Мы пошли. Тихим шагом. Навстречу попадалась уйма народа с сэндвичами, завернутыми в бумагу. Нет, нам нужно не окошко, нам нужен нормальный ресторан с местами общего пользования. Но отыскать такой в узком переулке, куда свернула наша группа, не представлялось возможным.
– Понимаете, это извечная проблема богатства и бедности, – вещал гид. – У него есть деньги, богач может взять любую девушку и не заботиться о последствиях. Но последствия будут и вот, – он постучал по заложенной камнями двери и указал на выбитые над ней слова, которые издалека нам не были видны. – Женщинам можно было принести сюда незаконнорожденного ребенка. Это не совсем приют. Детей здесь растили до того возраста, когда они могли начать работать, и тогда их пристраивали куда-нибудь: девочек горничными, кухарками, а мальчиков в основном трубочистами… Хорошая жизнь была у этих детей? Кто знает… Но они были хотя бы живы. Пойдемте дальше…

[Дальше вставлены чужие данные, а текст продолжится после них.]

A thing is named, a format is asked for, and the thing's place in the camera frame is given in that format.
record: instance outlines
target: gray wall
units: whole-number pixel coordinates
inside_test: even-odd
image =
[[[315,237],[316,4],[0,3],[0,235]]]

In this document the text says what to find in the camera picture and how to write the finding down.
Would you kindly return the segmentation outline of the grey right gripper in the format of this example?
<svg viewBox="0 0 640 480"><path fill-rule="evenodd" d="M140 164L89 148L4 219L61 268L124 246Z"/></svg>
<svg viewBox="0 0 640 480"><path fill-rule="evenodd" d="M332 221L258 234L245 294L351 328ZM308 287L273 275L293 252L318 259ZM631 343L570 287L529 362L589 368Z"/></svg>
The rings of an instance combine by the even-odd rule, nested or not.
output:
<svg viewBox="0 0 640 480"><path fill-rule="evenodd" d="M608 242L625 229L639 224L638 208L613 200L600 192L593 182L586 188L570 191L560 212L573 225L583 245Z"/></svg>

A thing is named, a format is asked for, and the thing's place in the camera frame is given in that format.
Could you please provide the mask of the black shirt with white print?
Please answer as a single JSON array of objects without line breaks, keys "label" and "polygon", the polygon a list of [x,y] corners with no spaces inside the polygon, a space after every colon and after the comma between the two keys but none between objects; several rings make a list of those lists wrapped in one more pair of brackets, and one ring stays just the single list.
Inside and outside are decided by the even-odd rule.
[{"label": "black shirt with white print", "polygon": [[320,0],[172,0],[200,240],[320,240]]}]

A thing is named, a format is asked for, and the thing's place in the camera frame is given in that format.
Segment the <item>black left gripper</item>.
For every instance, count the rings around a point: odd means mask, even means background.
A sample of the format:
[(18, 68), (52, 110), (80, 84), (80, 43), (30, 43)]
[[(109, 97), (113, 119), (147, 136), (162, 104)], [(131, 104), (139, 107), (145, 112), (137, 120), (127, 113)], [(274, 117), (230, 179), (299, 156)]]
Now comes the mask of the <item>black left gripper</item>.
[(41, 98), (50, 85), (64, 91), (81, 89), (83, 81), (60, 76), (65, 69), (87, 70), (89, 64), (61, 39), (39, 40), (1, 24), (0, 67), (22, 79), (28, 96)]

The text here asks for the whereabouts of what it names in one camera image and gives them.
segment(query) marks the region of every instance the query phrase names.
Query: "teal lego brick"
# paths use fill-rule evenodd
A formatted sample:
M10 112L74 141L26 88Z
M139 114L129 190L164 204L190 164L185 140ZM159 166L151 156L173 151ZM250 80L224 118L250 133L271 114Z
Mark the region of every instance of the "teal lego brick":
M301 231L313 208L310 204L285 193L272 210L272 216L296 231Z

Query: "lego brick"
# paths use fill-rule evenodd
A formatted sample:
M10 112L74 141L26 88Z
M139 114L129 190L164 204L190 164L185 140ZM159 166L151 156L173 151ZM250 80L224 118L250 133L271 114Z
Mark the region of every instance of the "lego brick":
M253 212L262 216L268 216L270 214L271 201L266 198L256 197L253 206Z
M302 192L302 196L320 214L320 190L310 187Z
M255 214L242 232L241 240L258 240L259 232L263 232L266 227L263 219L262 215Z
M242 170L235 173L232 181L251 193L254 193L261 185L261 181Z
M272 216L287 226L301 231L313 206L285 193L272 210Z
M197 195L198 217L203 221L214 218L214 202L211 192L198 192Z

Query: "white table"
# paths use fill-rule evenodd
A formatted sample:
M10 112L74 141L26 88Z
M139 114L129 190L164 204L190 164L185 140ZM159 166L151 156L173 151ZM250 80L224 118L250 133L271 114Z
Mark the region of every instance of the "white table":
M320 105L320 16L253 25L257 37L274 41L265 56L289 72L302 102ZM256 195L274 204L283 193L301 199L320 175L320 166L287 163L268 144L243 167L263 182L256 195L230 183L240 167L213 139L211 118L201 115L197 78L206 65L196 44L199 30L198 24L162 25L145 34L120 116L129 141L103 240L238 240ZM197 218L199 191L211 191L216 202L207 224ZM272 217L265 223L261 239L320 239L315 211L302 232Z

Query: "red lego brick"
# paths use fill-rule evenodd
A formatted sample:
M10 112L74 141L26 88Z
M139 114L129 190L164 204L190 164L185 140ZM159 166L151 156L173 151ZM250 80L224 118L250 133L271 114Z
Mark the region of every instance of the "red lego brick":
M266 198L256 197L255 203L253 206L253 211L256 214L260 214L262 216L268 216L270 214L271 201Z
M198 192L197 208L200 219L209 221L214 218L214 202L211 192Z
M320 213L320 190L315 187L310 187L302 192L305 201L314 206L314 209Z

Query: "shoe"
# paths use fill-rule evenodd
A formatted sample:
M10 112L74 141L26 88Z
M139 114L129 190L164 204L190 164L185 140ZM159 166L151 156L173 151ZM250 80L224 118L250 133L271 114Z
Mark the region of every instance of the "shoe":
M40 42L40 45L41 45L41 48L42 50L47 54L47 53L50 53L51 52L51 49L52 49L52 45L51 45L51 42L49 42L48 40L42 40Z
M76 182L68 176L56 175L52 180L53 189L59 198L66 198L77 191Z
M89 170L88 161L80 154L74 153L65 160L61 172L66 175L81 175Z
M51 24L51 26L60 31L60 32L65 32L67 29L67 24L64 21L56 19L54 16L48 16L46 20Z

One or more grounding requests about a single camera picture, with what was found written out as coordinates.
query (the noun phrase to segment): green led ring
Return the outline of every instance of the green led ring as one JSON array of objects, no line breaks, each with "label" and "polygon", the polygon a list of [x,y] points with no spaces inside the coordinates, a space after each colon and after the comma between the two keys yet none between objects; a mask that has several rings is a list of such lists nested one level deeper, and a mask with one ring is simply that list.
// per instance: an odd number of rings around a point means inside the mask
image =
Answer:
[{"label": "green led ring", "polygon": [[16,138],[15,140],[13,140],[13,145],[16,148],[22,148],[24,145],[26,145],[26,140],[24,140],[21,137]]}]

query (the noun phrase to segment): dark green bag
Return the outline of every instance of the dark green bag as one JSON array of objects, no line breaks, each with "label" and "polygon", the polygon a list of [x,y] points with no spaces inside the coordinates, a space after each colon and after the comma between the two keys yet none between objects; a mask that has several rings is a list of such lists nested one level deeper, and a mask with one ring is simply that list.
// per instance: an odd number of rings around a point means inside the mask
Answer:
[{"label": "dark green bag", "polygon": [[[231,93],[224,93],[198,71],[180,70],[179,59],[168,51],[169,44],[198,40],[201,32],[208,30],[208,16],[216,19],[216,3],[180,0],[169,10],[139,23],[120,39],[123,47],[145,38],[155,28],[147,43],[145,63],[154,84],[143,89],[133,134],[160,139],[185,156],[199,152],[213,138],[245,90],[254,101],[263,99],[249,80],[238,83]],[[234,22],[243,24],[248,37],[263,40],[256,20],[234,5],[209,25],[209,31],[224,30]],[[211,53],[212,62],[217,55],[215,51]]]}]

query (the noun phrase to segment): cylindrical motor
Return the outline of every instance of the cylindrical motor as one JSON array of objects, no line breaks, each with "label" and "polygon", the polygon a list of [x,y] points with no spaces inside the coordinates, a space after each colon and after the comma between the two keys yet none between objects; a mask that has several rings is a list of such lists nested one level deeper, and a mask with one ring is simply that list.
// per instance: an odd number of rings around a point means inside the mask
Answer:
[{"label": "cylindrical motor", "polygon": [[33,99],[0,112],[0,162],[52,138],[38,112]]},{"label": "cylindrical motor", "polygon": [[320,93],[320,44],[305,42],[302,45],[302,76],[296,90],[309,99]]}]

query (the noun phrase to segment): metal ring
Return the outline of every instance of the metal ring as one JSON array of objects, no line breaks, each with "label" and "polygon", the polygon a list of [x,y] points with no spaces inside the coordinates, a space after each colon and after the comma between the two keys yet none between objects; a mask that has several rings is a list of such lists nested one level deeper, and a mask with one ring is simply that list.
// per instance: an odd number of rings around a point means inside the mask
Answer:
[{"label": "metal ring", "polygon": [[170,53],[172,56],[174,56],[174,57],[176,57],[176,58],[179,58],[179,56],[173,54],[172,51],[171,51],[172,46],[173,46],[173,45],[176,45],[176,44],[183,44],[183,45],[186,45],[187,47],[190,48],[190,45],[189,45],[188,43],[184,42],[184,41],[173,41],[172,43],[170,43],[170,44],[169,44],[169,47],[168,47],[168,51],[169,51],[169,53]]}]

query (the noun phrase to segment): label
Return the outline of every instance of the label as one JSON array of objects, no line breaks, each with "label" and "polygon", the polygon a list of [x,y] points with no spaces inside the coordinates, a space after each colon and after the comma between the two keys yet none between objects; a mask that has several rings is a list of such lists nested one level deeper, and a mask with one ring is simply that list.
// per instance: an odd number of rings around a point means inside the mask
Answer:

Дальше я идти уже не могла. И не особо хотела – жители Дубровника оказались настолько предприимчивыми, что когда на фоне одного из домов велись съемки "Игры престолов", жители просили съемочную группу платить им за то, чтобы они во время дубля не открыли бы свои окна. И им платили… Я не была настолько предприимчивой, чтобы напомнить Кузьме про шляпку и про… ресторан. Ну сколько раз надо сказать одно и то же, чтобы он наконец понял, что я уже на пределе?
Группа между тем остановилась перед очередным классическим зданием с портиком и колоннами. Для меня это стало возможностью ухватиться за решетку, а оказалось – это единственный в Дубровнике православный собор. Все круто, только не надо на полчаса лекцию о том, как трудно ужиться вместе православным сербам, католикам-хорватам и мусульманам-боснийцам… С некоторыми невозможно даже десять дней прожить под одной крышей.
– Даш, вон там шум. Там должно быть что-нибудь…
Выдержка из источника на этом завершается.